This issue of jml is entirely concerned with prose writing, principally fiction, as it is grounded in feeling, sensory perception, the body, and the social contexts of language.

Two essays—by Lewis Ward on W.G. Sebald’s narrative persona and by Annalee Edmondson on intersubjectivity in Virginia Woolf’s Mrs. Dalloway—focus on empathy as it informs the narrative experience. Ward demonstrates how Sebald blurs the borders between fiction and biography, allowing for a more complex and personalized relationship to historical events in his novels. Edmondson argues that Woolf “narratizes” the world in Mrs. Dalloway in the same way Clarissa Dalloway does in linking her subjective viewpoint to those she encounters in the course of her day. This reading opposes the conventional public versus private dichotomy that is generally applied to Woolf’s writerly method. Margaret Jay Jessee, in her discussion of Edith Wharton’s The Age of Innocence, explores a related sort of boundary-crossing. She shows how Wharton uses binary oppositions to define her two principal female characters through the eyes of the male protagonist, Newland Archer, but that the indirect discourse in which the novel presents his viewpoint helps the reader transcend these reductive binaries—to bridge the gap between conventional social representation and reality.

Two other pieces on Woolf, by Maureen Chun on The Waves and by Kathryn Van Wert, also on Mrs. Dalloway, express the idea of connectedness between word and world. Chun, like Edmondson and Jessee, is concerned with traversing conventional boundaries. She argues that The Waves explores how language and consciousness are physical phenomena, and proposes that there exists, in Woolf’s novel, a continuity of people, words, and waves. Van Wert interprets references to the Great War in Mrs. Dalloway as a trope for a more universal trauma relating to language and otherness in the world.

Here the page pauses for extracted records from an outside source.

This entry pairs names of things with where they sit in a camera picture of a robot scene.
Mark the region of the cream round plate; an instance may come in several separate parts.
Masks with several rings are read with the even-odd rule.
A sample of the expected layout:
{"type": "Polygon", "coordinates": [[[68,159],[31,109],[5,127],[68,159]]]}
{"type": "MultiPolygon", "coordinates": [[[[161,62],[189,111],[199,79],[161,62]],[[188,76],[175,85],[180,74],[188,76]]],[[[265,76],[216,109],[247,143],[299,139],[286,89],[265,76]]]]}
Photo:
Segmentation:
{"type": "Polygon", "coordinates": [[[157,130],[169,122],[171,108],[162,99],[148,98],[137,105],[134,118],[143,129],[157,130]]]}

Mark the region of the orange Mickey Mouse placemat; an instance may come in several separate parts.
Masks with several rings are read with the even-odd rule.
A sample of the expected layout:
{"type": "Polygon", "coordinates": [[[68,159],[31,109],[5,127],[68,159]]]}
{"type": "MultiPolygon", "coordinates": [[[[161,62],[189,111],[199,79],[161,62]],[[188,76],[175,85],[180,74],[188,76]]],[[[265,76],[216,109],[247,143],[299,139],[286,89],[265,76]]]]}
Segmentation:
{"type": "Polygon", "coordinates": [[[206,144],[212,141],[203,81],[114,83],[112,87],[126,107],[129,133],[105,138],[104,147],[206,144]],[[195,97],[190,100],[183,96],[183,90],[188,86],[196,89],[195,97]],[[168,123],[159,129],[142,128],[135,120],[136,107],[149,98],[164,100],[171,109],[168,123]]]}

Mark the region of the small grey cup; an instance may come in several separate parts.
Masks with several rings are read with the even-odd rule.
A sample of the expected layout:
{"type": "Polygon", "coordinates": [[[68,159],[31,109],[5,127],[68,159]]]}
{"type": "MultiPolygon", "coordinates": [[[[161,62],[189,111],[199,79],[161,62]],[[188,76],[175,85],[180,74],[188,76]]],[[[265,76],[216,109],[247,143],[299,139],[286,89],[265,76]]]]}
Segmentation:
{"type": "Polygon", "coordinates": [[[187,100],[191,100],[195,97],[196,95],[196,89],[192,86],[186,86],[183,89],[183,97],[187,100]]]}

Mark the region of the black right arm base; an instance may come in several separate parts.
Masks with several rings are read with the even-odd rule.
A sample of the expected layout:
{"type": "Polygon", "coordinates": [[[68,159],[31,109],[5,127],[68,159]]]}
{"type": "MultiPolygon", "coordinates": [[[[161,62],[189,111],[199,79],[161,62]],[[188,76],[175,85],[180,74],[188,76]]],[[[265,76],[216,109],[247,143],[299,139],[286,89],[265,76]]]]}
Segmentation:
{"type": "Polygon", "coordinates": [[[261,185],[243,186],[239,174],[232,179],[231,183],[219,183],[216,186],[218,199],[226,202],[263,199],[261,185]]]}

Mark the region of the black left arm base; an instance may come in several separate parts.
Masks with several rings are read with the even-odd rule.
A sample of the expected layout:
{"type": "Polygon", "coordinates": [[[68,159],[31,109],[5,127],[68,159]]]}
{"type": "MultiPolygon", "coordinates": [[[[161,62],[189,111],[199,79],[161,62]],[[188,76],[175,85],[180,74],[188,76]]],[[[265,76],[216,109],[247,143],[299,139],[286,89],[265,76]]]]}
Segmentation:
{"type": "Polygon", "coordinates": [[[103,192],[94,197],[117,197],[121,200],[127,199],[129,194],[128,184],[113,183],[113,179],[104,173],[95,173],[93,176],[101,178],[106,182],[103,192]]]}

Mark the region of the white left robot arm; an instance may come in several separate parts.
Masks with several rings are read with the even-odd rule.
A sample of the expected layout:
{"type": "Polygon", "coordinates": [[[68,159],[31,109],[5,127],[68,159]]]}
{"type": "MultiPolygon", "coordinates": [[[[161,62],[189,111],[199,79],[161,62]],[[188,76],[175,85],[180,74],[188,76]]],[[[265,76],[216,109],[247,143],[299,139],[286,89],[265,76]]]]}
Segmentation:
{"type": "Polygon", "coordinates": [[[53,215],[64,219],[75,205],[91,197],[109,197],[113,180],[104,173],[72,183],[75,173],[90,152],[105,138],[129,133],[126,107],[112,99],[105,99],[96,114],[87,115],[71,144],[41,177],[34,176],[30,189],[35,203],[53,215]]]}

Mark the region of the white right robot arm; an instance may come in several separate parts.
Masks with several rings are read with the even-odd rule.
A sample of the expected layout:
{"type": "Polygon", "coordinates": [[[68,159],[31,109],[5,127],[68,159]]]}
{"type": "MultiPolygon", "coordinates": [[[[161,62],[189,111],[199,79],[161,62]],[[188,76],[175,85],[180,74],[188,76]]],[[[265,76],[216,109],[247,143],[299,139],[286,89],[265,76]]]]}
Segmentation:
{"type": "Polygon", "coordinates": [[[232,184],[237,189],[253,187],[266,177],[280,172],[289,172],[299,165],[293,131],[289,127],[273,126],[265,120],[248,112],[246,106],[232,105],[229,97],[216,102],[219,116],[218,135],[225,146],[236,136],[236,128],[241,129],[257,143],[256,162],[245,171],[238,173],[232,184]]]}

The connection between body and language raised by Chun in her discussion of The Waves is central to Marco Caracciolo’s analysis of the difficult last chapter of J.M. Coetzee’s Foe. He shows how the patterns of the chapter resemble patterns of physical interaction with an environment. Robert C. Clark, writing [End Page v] about Raymond Carver’s short story “Cathedral,” focuses on sensory aspects of this work, maintaining that Carver’s Minimalist aesthetic carries forward the sensory-rich aesthetic of Impressionism.

Finally, Melanie Micir and Catherine Brown both deal with aspects of writing that exist out of reach of representation in a given historical moment or context. Micir discusses the late work of Sylvia Townsend Warner, who turned away from fiction to biography and memoir toward the end of her life. Warner’s biography of T.H. White and her documentation of her relationship with Valentine Ackland—the former with material omitted, the latter, unpublished until long after her death—were written with the awareness that a frank treatment of homosexuality would not be accepted in her lifetime but could eventually be made available to readers. For Brown, the focus is on the mistranslation of the Russian word for “soul” as it influenced twentieth-century Anglo-American literature, with special attention to the different ways in which Woolf and D.H. Lawrence understood and used the term.

A selection of book reviews, which complement the topics of the essays where possible, round out the issue. [End Page vi]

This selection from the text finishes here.